Topic-relevant dictionaries

There are 15 topic-relevant dictionaries incorporated into this KB, which include the newly compiled dictionary, “Immunology Related (Various)” (see Table 1). The other 14 dictionaries were compiled and used in previously published KBs, developed through the DES framework (see Table 1). Thus, in Table 1, these 15 dictionaries are referred to as “pre-existing in DES.”

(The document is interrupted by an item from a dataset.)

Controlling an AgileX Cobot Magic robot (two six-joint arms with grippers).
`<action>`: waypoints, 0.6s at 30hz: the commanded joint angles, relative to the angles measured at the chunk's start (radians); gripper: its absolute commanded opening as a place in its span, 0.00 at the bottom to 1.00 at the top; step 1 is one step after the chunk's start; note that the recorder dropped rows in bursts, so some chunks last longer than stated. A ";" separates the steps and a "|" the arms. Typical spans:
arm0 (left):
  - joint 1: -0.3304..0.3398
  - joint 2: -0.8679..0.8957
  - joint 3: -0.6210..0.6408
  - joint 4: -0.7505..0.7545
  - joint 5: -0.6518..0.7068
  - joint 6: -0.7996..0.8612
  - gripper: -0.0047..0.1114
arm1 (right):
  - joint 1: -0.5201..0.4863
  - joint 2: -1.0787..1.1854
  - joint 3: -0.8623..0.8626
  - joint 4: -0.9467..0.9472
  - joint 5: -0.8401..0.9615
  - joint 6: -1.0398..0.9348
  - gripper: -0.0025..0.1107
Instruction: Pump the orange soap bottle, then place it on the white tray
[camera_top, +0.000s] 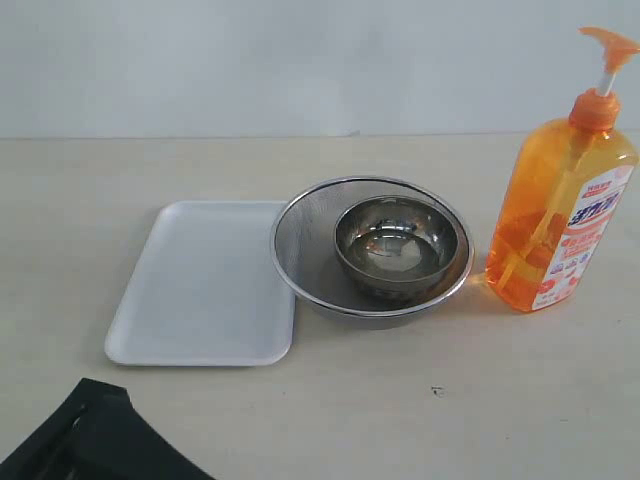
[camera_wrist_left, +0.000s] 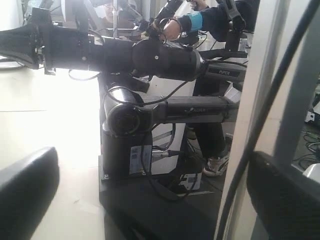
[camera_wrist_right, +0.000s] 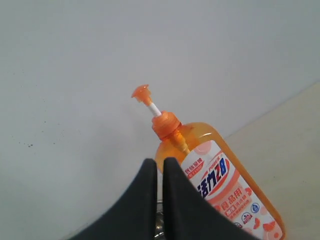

Table 1 List of dictionaries used in DES-Tcell with

All dictionary concepts are normalized to ensure that a concept referred to in the text by different symbols, names or synonyms is recognized as a single entity. For example, routinely used names/symbols/aliases in trusted sources such as Entrez Gene (for genes) with UniProt (for proteins) nomenclatures, are combined, to represent the genes and proteins they translate into as a single entity applied in the DES system. This normalization improves the accuracy of concepts’ enrichment estimates.

Concept-document mapping

We used the literature corpus and 15 dictionaries for concept-document mapping. This mapping information was used to determine the concepts most relevant to the T-cell functions. A concept was determined to be relevant to the KB if the frequency of the concept in the KBs literature corpus is significantly higher than its frequency in the full set of articles or background set. Specifically, we identified a concept as an enriched concept, if the concept had a false discovery rate (FDR) < 0.05 in the DES-Tcell literature corpus when compared to the complete set of PubMed and PubMed Central articles in our local MongoDB literature repository. FDR was calculated based on the Benjamini–Hochberg procedure to correct for multiplicity testing.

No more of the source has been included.